音楽教育

ヴァイオリンを教えるようになって15年過ぎた。子育て、演奏旅行連れ歩きができなくなって彼らが小学校に入ったころ、ちょうど空きのあったブリュッセルの音楽院で始めた。最初は6人の生徒だったが、だんだん増えた。当初日本人が多かったが今は一人だ。
昨年からちょっと雰囲気を変えてマストリヒトでも教え始めた。小さな学校だが個人個人に目が届き、またこちらの意向もすぐ通じる。ここも2人だったのが今年は9人、来年はもっと増える。

さて「教える」とはどういう事だろうか?
今まで私が経験してきた事を言葉にする。なるべく楽器を通さず考えてもらう。
個人対個人の何年間かの対話、一方通行のように見えるがその絆を培うまで双方時間がかかる。
ましてこちらの言葉を生徒が理解して弾くようになるのは時間がかかる。すぐできる子もいれば数年かかる子もいる。先生は何と忍耐力のいる職業だろうと思うが私自身そうやって江藤先生に教わったのだ。
師の言葉をそのままやってみるのではなく自分で納得するように通訳する。自分の言葉にすることが大切だ。「ココは強く」と言われた事がどうしたらそういう音となって出せるようになるのか?それもいつも同じように弾けるようにするにはどうしたらよいのか?それを考える事が学ぶという事だ。その過程でテクニックはもちろんのこと、情緒、文化、スタイル、それらすべてを楽譜の中から読み取る訓練が必要だ。どれを最初にやるか?興味のあるものから入っていくのが良い。過程の順番を把握する。反復練習、毎日同じ事の繰り返しの中でも必ず新しい発見、インスピレーションがある。とても大事だ。それに今できなくても明日・・ぐらいの楽観的な姿勢も必要だ。追求し続けるためには心身健全な事。

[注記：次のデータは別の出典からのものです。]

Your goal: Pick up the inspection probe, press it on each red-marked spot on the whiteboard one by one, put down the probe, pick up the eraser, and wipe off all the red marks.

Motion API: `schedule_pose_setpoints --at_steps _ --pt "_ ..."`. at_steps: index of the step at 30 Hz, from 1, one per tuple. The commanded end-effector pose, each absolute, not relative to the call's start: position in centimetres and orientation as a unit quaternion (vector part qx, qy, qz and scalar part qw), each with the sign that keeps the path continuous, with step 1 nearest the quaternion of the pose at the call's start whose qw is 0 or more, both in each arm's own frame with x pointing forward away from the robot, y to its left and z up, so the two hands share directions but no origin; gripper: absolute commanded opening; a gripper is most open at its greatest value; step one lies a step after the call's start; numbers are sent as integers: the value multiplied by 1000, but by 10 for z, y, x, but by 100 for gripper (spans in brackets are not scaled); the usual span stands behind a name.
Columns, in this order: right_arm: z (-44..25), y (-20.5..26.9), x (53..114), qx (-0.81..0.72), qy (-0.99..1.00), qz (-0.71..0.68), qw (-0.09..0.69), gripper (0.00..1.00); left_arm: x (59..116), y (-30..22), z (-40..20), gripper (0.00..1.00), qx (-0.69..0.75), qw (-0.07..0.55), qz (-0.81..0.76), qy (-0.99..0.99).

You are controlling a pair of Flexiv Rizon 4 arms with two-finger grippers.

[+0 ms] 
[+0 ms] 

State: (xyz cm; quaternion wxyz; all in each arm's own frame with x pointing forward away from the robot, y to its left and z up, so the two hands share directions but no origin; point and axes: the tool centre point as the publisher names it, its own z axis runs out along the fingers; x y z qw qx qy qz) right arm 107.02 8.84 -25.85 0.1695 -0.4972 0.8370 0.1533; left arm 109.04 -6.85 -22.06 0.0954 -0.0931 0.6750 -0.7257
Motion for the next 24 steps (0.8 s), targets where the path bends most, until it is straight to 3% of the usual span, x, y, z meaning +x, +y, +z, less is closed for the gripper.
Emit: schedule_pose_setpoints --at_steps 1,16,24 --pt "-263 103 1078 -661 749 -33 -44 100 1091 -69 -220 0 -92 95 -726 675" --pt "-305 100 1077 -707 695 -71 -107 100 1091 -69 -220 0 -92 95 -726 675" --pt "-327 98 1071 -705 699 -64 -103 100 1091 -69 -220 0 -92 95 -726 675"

今年はEU創立60周年だそうだ。まさに私と同じ年齢か!
ヨーロッパ統一は音楽教育にも影響を与える。ヴァイオリン馬鹿、音楽家は知識に欠ける、等の批判から今日ではボローニャ条約によってバッチェラー、マスターというシステムが導入された。ハーモニー、音楽史の他にも哲学、マネージメント等が入る。室内楽もオーケストラは必須だ。授業に出てこない、単位が取れないと「ヴァイオリンのレッスン禁止令」が出たりする。本末転倒と思うがそういうシステムなのだ。イベントも講習会も多い。私が学生だったころ、マスタークラスも演奏会も一年に一度の出来事でそれはそれは待ち焦がれたものだ。
たまたま昨日私もマスタークラスをブリュッセルの音楽院で行ったが、やってきたのはうちの生徒プラス数名。「出てきなさい」とよっぽど言われるか「単位になる」とでも言わないと学生たちはやってこない。とにかく忙しいのだ。

情報は詰め込まなければいけない。しかしながら過ぎたるは及ばざるがごとし・・・
早く早くと急いて詰め込んだところで入る容器は決まっている。その「容器」を健全に大きくする事も大切なのだ。馬鹿になれる時間もそう人生にあるものでもない。

そんな中イギリス・ウェールズの若きヴァイオリニスト。チャーリー・ロヴェル、ジョーンズが作った歌とヴァイオリンとオーケストラの曲を聞いた。
なんと美しいのだろう!彼の心が伝わってくる。若き高揚が伝わってくる。
心から感動した。http://www.bbc.co.uk/programmes/p04vkjpr

こういう若者が音楽の将来をになっていくと感じた。